You are viewing a plain text version of this content. The canonical link for it is here.

Posted to reviews@spark.apache.org by GitBox <gi...@apache.org> on 2020/10/28 00:46:49 UTC

[GitHub] [spark] HeartSaVioR commented on pull request #30162: [SPARK-33263][SS] Configurable StateStore compression codec

HeartSaVioR commented on pull request #30162:
URL: https://github.com/apache/spark/pull/30162#issuecomment-717625880

At least we shouldn't rely on the configuration while reading the file - this isn't same as others, e.g. event log compression. For event log compression, the file has a postfix for the file compression, so regardless of the configuration, reader can extract the file correctly.

One thing making it uneasy is that sometimes HDFS state store requires knowing about the exact file name to read without listing, if I remember correctly. That makes us unable to add the postfix for the compression.

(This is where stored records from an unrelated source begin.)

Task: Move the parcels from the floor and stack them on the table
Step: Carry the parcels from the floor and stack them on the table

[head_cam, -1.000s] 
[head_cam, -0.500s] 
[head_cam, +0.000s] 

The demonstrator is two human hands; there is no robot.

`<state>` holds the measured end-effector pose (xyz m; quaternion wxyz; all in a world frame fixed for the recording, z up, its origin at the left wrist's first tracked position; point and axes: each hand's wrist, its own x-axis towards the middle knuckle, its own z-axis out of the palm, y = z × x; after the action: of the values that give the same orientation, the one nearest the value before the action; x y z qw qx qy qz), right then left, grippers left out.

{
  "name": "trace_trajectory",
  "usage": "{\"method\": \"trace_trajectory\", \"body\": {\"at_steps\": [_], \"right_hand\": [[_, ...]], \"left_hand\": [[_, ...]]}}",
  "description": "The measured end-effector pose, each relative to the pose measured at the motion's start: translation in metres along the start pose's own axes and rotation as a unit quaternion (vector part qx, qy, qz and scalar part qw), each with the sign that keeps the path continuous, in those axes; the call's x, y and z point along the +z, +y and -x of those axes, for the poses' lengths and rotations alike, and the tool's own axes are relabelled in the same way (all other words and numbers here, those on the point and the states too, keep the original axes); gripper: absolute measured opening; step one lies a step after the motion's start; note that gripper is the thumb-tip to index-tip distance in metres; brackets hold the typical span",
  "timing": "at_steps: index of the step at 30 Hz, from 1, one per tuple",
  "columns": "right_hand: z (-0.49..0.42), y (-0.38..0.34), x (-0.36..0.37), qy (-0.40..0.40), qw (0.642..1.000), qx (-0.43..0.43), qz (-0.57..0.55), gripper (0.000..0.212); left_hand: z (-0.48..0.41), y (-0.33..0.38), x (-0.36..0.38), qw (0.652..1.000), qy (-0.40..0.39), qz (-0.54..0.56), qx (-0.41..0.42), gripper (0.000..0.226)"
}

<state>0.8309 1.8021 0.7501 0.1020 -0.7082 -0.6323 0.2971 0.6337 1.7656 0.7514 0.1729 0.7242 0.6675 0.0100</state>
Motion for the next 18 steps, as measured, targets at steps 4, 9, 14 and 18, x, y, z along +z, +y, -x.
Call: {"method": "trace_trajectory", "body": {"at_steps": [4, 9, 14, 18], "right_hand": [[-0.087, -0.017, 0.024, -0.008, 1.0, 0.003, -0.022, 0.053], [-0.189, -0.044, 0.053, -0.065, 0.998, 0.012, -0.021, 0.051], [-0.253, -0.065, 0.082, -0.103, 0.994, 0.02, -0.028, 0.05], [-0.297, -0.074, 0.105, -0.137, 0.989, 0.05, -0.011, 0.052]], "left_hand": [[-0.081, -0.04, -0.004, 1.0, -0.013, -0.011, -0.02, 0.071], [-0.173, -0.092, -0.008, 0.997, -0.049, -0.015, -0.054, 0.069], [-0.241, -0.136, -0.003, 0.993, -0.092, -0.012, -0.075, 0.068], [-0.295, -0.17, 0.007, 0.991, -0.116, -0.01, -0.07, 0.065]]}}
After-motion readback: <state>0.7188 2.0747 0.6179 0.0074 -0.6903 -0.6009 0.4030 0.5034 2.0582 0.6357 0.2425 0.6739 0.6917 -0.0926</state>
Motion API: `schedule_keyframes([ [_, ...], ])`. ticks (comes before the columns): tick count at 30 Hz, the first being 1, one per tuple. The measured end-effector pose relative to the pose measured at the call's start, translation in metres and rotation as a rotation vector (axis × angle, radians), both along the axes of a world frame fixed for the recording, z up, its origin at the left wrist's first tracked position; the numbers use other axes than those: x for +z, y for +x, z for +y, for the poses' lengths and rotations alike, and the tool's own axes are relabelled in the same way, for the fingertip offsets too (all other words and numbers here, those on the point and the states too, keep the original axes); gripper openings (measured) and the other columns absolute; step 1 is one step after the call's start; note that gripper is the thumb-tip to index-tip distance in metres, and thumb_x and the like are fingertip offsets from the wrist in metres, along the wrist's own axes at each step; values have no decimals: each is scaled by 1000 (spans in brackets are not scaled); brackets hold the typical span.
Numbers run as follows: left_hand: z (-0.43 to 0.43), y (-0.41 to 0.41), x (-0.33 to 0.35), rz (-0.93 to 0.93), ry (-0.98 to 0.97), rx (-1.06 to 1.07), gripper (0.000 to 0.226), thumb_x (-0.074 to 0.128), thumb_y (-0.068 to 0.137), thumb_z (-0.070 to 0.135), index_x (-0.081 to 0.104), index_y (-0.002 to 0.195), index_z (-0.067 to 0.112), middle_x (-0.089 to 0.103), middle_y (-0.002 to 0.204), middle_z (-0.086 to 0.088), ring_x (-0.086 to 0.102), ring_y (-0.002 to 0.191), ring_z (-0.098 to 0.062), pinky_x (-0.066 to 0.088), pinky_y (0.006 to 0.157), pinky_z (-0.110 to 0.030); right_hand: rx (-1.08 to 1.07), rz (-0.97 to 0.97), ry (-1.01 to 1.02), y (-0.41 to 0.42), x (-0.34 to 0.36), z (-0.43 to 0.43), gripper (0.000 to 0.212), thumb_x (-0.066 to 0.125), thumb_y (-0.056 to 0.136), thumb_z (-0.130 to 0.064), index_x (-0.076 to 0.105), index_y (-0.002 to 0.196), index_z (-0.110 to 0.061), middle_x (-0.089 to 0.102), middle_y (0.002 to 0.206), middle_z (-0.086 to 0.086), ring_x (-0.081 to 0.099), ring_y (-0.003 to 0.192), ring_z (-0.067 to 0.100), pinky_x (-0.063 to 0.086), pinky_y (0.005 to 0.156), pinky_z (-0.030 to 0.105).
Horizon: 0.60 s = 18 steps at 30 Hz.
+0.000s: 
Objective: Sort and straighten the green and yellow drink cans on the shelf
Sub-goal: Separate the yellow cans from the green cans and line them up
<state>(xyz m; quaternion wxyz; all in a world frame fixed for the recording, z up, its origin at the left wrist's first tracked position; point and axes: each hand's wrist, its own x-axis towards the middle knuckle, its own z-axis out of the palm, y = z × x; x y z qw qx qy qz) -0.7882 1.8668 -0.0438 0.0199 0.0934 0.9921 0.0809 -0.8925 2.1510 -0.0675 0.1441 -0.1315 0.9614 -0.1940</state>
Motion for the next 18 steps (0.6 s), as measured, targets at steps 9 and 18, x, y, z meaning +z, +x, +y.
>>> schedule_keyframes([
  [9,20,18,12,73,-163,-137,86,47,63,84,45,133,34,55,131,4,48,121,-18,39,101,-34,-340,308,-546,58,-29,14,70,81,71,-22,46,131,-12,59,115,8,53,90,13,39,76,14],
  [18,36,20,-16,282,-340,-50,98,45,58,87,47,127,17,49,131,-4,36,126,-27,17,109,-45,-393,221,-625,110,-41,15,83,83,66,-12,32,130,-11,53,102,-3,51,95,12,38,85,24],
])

That said, you'll need to either 1) make it as a configuration but prevent the value to be changed after the query starts (like we do in state store formats) or 2) add the information to the separate metadata file and let state store read it. Probably even for the case of 2) you'll want to prevent the compression codec to be changed across the lifetime of the query - if you allow arbitrary changes of the compression codec across batches, these information should be written and referenced which would become non-trivial overhead.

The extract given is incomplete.